And I know that the postal service, you know, they all go on about their business saying,
the mail never stops.
It just continues on.
Correct.
It does.
But there's some ways to help that along.
And just call me.
It's all I'm asking.
Just give me a call.
You can email me, chewing the fat at the blaze.com.
Or you know what?
You can direct message me on Twitter at Jeffrey JFR.
You can message me on Facebook or Instagram.
Jeff Fisher Radio.
You know, whatever you'd like.
That's fine.
You can leave a message for me on my YouTube channel, chewing the fat with Jeff Fisher.
Whatever.
Whatever you'd like.
And I'll get back to you and I'll give you some of my ideas.
You know, not for free.
Tire to giving my ideas away for free.
And let's go to Walmart.
Walmart has a great idea.
What's been one of the biggest, coolest things that Walmart has done over the years?
I think it's make, bring the latest.
away planned back. I love that.
You know, over the holidays, people are able to lay away items and make payments on it so their
kids can have the Christmas or the birthday or whatever the case is, whatever you're doing
the layaway for. And then, you know, there's always a few of those evil rich people that
come along over the holidays and pay everybody's layaway and say, Merry Christmas and, you
know, it's been a special thing. Well, it's been so special that Walmart is going to
ahead and do away with the layaway now wait what yeah uh we we can't do that anymore we weren't
charging for it that's a buy now pay later program and then you know now we're just we're
going to get out of a program that is uh we're going to charge people you know interest we
have a deal with a firm that's a buy now pay later service that we don't have to we've partnered
with them and we're just going to phase uh you know phrase phase out that layaway it's
It's just we've had enough.
Wait, what?
Yeah, we're scrapping the layaway program.
Wow.
So times are getting tough.
People are really struggling
coming out of the other end of this pandemic
and we're going to take away the layaway program for people.
Okay.
So instead of having stores hold items from late August
through mid-December while customers make payments
until paid in full.
Shoppers can now take the item home immediately
and pay it off with a firm.
Unlike layaway purchase made with a firm,
with a firm that may charge customers' interest,
duh, and you know that they're going to,
that means they're going to have to check your credit.
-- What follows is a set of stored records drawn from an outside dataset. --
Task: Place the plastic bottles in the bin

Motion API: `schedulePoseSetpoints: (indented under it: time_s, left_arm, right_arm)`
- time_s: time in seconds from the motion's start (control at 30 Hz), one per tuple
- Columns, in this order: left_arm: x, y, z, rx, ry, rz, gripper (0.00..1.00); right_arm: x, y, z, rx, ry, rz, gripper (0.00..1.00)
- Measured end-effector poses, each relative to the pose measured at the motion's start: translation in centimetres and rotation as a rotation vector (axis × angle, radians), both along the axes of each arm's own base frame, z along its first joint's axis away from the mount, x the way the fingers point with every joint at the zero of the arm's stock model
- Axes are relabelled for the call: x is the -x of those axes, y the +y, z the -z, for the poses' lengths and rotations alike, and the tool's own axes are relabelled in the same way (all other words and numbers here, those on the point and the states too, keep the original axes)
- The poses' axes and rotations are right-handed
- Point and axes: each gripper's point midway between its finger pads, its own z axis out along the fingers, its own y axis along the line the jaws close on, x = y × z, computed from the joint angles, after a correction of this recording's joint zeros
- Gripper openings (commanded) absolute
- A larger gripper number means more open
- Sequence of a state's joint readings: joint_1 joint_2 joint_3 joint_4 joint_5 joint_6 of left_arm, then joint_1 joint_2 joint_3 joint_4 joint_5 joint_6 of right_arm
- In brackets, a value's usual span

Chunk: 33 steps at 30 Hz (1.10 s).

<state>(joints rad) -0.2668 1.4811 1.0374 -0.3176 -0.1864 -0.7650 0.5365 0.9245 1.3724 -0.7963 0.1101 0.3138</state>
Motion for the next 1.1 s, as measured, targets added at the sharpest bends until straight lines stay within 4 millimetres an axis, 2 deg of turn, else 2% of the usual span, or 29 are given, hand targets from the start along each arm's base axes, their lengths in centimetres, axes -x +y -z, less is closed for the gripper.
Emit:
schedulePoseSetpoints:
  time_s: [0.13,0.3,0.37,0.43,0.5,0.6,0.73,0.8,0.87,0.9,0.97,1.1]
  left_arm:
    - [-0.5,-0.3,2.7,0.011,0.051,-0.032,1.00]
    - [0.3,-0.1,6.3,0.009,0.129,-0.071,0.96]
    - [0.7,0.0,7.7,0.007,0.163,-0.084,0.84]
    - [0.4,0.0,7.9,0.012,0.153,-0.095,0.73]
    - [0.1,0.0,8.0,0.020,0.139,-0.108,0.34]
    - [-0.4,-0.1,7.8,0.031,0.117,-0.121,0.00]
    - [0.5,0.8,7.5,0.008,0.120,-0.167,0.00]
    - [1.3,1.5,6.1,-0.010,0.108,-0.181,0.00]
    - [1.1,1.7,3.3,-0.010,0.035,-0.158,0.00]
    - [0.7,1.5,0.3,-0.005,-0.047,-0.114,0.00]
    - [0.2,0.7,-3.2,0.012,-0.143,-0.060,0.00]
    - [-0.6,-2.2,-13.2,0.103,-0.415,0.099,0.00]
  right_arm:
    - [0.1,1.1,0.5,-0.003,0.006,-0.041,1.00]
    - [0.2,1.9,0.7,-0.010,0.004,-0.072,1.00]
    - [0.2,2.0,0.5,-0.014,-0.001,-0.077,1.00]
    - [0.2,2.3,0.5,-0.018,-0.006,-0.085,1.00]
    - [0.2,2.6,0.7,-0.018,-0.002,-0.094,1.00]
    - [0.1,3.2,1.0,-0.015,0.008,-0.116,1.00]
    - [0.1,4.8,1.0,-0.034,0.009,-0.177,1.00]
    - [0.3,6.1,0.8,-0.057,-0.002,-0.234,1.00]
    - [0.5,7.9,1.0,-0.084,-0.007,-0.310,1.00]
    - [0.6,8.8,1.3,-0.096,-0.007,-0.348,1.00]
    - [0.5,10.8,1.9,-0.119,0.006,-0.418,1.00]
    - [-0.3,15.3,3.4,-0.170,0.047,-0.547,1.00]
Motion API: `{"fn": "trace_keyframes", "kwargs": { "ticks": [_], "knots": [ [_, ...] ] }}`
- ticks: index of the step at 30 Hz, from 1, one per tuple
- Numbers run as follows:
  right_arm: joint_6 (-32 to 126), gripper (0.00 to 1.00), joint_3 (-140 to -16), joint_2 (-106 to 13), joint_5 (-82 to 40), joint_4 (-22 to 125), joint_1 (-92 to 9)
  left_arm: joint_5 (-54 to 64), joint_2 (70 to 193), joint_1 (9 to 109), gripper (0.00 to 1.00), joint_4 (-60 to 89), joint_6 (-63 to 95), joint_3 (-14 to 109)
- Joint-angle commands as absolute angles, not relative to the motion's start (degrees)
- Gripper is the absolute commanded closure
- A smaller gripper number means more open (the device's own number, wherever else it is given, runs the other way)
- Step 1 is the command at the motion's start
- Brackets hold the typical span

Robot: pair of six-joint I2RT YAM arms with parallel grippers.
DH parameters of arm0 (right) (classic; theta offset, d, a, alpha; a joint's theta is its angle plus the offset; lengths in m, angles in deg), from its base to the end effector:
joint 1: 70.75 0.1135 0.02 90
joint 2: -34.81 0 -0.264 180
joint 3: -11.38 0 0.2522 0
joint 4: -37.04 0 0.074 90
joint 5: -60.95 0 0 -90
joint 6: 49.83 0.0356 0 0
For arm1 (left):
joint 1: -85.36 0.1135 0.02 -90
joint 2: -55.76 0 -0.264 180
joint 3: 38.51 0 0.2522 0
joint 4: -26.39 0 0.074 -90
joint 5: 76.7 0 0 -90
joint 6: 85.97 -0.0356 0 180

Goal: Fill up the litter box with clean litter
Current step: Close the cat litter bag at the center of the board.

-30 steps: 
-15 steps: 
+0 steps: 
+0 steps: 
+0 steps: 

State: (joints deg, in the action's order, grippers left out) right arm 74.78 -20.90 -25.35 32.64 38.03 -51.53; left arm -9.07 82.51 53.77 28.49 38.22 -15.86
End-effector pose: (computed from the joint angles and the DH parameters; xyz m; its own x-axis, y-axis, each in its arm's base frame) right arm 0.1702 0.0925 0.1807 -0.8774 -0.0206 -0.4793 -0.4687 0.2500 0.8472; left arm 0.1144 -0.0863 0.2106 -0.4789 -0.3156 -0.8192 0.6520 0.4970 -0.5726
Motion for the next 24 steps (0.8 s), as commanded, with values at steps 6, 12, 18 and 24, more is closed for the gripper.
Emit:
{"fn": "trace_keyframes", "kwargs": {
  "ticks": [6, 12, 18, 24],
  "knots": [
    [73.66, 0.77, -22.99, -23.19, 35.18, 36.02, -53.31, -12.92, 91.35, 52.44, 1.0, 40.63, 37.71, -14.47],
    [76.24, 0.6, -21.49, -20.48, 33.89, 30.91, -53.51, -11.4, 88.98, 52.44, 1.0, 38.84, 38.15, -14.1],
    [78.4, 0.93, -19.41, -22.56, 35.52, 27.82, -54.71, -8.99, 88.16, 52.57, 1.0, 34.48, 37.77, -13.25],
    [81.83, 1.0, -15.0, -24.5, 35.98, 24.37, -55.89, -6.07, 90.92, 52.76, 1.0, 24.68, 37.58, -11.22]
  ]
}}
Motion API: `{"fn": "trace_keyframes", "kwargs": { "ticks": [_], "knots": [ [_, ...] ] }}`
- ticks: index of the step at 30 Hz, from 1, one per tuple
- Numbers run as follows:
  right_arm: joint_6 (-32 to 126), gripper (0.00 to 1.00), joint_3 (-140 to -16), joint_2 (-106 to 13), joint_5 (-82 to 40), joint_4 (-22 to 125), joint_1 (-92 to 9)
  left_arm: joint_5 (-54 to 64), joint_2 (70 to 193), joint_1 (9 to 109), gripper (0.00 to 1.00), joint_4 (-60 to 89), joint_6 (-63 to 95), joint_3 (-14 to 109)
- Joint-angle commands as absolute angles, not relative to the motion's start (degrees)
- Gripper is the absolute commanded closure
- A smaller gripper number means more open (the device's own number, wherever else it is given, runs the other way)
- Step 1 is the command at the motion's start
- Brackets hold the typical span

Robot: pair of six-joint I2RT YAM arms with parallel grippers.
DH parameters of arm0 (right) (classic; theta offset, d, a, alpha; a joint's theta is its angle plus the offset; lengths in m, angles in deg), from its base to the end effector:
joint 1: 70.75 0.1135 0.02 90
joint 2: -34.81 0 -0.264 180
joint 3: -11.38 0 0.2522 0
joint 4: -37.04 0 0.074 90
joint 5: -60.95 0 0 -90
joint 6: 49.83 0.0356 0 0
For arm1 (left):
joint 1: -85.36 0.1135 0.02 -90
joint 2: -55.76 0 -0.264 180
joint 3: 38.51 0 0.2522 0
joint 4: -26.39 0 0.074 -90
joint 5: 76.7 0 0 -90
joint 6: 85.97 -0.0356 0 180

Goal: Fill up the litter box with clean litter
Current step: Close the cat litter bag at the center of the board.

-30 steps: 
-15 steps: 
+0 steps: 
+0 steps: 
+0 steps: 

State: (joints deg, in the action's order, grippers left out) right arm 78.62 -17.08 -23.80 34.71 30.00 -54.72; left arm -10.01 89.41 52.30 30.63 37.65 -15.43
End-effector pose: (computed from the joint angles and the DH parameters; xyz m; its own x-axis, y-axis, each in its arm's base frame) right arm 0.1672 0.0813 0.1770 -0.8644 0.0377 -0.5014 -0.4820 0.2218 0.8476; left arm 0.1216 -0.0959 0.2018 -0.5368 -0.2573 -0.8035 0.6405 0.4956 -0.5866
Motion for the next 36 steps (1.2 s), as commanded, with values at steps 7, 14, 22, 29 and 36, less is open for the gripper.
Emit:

And they talk about on here that customers can have an API rate
on purchases of 10 to 30% depending on their credit.
Right.
So there's going to be interest charged depending on your credit.
Well, the reason that people have bad credit, that's why they're doing the layaway plan.
They can't afford that.
And not all customers are going to be eligible to use a firm because of their pre-qualification status.
Wow.
And purchases ranging from $144 or $2,000.
And that excludes items like alcohol, groceries and food, personal care products,
pets, obliged.
Yeah, that was going to be part of the, that was.
going to exclude it in the layaway program as well, I guess.
Just amazing that they're going to get rid of this layaway program.
And that's a big deal for people.
And I don't think that's a good move.
That is not a good customer move.
It does not a good look for Walmart, not one little bit.
Amazon Prime is going to go ahead and start charging a delivery fee for Whole Foods deliveries.
Yeah, we were letting you get that for free for a while.
but no more.
Every order that's placed on Amazon Prime
is going to include a $9.95 delivery charge.
That's going to start at the end of October.
Okay.
Yeah, that free perk that usually came with paying
Prime members who already pay the prime membership.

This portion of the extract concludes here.